> **Instructions for the task**
From the listing below, select every line where the word "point" appears.

> **Information given**
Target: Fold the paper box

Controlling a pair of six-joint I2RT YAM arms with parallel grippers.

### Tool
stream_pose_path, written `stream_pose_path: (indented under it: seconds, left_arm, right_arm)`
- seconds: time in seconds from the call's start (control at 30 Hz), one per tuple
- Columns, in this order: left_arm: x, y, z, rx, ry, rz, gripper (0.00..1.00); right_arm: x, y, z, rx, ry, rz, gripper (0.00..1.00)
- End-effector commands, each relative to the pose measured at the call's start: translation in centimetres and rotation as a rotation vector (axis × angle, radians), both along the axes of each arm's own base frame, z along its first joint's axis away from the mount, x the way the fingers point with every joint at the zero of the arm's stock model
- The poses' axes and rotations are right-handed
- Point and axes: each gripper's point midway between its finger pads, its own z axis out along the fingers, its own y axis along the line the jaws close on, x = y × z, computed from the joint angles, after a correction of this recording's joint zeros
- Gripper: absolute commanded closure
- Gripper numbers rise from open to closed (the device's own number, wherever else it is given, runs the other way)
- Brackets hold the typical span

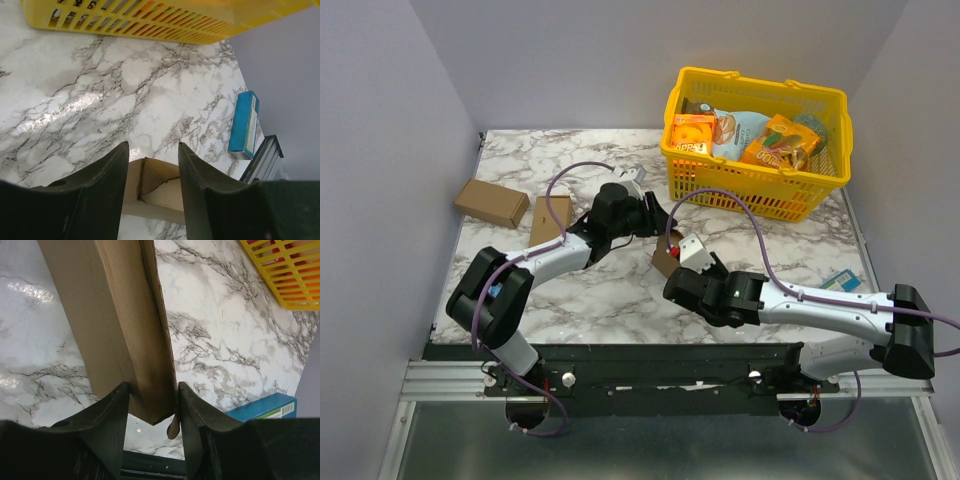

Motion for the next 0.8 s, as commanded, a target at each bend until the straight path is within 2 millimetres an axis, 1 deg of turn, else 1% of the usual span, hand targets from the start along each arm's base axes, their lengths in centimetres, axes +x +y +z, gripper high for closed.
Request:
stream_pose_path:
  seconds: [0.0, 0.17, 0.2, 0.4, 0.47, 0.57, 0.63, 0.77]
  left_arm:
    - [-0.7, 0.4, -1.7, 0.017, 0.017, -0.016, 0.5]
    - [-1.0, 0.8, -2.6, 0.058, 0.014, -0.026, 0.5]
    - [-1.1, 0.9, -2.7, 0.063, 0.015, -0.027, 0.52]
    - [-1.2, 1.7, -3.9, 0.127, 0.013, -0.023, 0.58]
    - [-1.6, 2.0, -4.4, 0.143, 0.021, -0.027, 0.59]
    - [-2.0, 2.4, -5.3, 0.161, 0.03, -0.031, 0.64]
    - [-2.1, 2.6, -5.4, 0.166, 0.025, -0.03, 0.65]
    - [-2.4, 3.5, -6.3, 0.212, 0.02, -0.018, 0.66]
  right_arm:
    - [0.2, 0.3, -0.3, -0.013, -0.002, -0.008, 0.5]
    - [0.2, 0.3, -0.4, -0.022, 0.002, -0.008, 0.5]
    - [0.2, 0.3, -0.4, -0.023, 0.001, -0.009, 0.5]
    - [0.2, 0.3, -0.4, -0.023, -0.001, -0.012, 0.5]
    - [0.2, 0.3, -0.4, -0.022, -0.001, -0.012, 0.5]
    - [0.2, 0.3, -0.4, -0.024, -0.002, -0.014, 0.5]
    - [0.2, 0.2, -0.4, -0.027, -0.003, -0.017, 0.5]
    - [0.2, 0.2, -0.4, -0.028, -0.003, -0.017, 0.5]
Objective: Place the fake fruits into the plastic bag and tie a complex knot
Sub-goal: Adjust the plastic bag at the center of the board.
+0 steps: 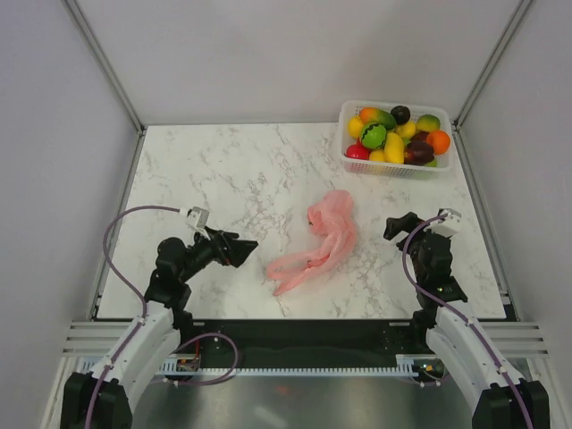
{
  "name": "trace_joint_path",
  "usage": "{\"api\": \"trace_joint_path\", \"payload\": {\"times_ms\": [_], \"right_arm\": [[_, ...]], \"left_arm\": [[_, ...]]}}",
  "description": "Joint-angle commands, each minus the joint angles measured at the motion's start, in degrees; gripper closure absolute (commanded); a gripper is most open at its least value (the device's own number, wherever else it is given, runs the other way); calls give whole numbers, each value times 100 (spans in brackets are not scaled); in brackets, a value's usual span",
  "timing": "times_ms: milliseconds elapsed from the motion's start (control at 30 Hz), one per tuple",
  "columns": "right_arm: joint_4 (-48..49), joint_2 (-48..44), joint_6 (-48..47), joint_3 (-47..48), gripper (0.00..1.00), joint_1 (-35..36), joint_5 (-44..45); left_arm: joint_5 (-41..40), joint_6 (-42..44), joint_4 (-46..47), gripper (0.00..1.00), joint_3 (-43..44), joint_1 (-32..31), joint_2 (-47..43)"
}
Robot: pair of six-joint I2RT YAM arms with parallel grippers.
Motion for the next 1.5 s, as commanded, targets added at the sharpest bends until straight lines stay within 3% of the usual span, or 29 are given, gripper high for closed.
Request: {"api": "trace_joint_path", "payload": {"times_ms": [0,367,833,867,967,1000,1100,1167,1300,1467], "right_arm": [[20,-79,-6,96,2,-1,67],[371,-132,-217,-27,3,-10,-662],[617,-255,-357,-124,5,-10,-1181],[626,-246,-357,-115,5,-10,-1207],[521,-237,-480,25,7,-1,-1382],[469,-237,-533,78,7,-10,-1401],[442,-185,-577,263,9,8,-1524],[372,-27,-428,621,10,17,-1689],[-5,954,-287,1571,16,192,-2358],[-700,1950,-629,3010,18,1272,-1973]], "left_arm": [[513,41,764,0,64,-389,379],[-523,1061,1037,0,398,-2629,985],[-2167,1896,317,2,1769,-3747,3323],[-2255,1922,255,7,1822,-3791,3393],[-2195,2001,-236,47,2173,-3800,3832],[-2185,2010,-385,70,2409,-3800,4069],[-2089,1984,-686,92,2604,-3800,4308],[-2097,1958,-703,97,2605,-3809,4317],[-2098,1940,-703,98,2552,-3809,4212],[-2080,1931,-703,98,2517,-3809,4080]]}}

> **Written response**
- End-effector commands, each relative to the pose measured at the call's start: translation in centimetres and rotation as a rotation vector (axis × angle, radians), both along the axes of each arm's own base frame, z along its first joint's axis away from the mount, x the way the fingers point with every joint at the zero of the arm's stock model
- Point and axes: each gripper's point midway between its finger pads, its own z axis out along the fingers, its own y axis along the line the jaws close on, x = y × z, computed from the joint angles, after a correction of this recording's joint zeros

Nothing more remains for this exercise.